Since when is "public VPN services are bad" a claim which needs
substantiating?

As tptacek put it: _VPN services. For when you want coffee-shop wireless
network security, but in the comfort of your own home or hotel room._

But these guys go further than most providers. These guys try to bait you into
ditching Tor and relying on their Tor-as-a-service instead, which is nothing
but malicious.

>It may be insufficient, I agree, but what's particularly wrong with it?

They tell you to use a VPN to avoid "government surveillance agencies.

They try to get you to use their Tor-as-a-service, which is _insane_ and
completely defeats the purpose of using Tor.
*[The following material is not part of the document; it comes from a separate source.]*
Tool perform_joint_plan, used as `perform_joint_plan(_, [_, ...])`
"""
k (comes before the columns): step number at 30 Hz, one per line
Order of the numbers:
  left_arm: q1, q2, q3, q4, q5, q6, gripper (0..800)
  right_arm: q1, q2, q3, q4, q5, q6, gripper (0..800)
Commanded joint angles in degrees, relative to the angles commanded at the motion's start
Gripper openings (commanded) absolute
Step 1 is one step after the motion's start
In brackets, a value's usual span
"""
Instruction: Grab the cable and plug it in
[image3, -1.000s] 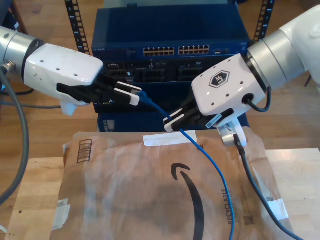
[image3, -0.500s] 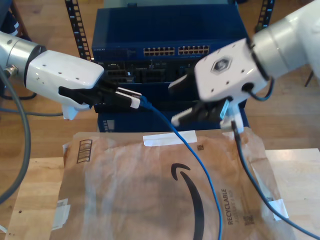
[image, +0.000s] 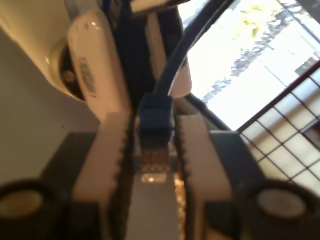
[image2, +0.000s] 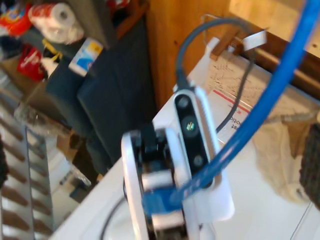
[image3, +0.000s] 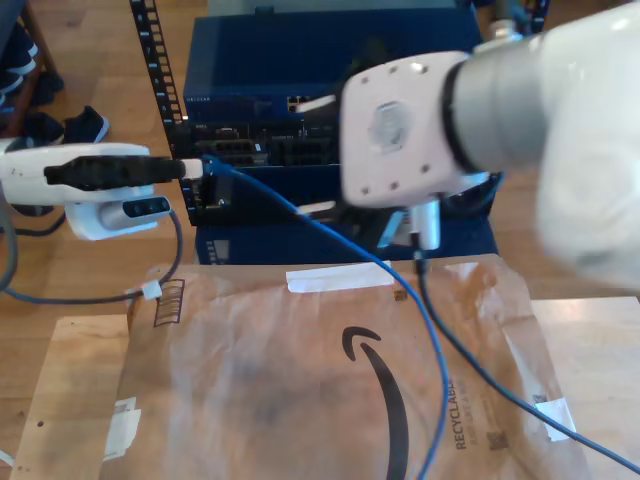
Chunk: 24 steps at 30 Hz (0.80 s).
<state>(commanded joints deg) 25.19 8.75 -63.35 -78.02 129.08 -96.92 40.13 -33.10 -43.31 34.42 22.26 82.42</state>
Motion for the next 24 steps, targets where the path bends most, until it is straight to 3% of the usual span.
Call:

They recommend that you use their products instead of objectively better
products by competitors, they don't even bother to mention the competing
products.

They suggest that using Protonmail to talk to non-protonmail users over email
is at least somewhat secure, it is not.

All the advice that doesn't amount to "use our product" is extremely limited.
Key advice such as _Don 't use an Android phone_ is nowhere to be found.
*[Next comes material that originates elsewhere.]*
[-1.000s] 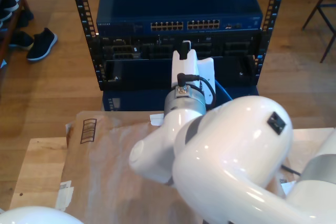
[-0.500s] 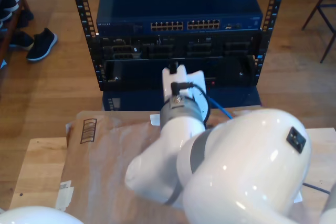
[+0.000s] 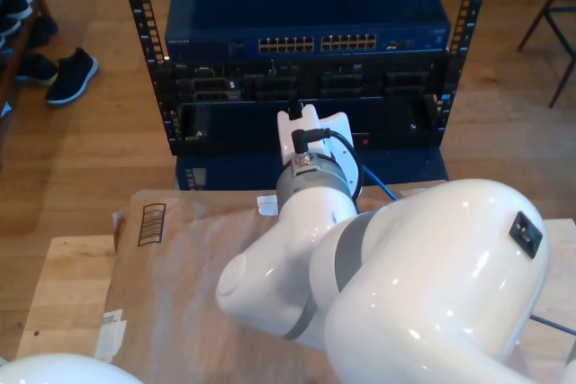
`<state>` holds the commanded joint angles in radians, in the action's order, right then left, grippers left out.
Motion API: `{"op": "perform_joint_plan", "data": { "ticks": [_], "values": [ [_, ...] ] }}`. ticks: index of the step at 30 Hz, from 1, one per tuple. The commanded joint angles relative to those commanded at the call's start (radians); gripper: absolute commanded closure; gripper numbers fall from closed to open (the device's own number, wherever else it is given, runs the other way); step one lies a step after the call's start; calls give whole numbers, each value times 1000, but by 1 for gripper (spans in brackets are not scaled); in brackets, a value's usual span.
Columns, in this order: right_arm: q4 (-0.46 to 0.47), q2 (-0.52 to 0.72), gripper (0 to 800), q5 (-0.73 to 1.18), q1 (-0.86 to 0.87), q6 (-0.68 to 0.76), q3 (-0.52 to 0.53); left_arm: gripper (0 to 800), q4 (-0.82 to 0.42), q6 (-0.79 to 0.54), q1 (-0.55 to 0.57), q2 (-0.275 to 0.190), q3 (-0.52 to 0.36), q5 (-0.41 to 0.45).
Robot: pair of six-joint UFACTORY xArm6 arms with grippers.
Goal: Grab the cable and plug it in
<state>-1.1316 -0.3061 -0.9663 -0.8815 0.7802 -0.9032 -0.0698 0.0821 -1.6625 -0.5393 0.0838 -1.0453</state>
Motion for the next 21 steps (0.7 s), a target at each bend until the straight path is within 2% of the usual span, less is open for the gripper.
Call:
{"op": "perform_joint_plan", "data": {
  "ticks": [3, 7, 11, 15, 21],
  "values": [
    [31, -2, 800, -29, 18, 25, -9, 1, 0, 0, 0, 0, 0, 0],
    [69, -8, 800, -91, 78, 94, -87, 1, 0, 0, 0, 0, 0, 0],
    [66, 2, 800, -104, 89, 140, -32, 1, 0, 0, -2, 0, 0, 0],
    [72, -8, 800, -137, 106, 296, -35, 1, 0, 0, 0, 0, 0, 0],
    [72, -40, 800, -180, 129, 310, -63, 1, 0, -2, 0, 0, 0, 0]
  ]
}}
>It's OK to sell things and write marketing blog posts. I'm pretty sure your
company does it as well.

The critical difference is that my marketing blog posts do not pretend to be
security guides for people who could literally get killed for following bad
advice.

We should absolutely be condemning Protonmail for putting this out. They can't
claim to be a great provider for at-risk users while simultaneously putting
them in further danger by giving them bad security advice.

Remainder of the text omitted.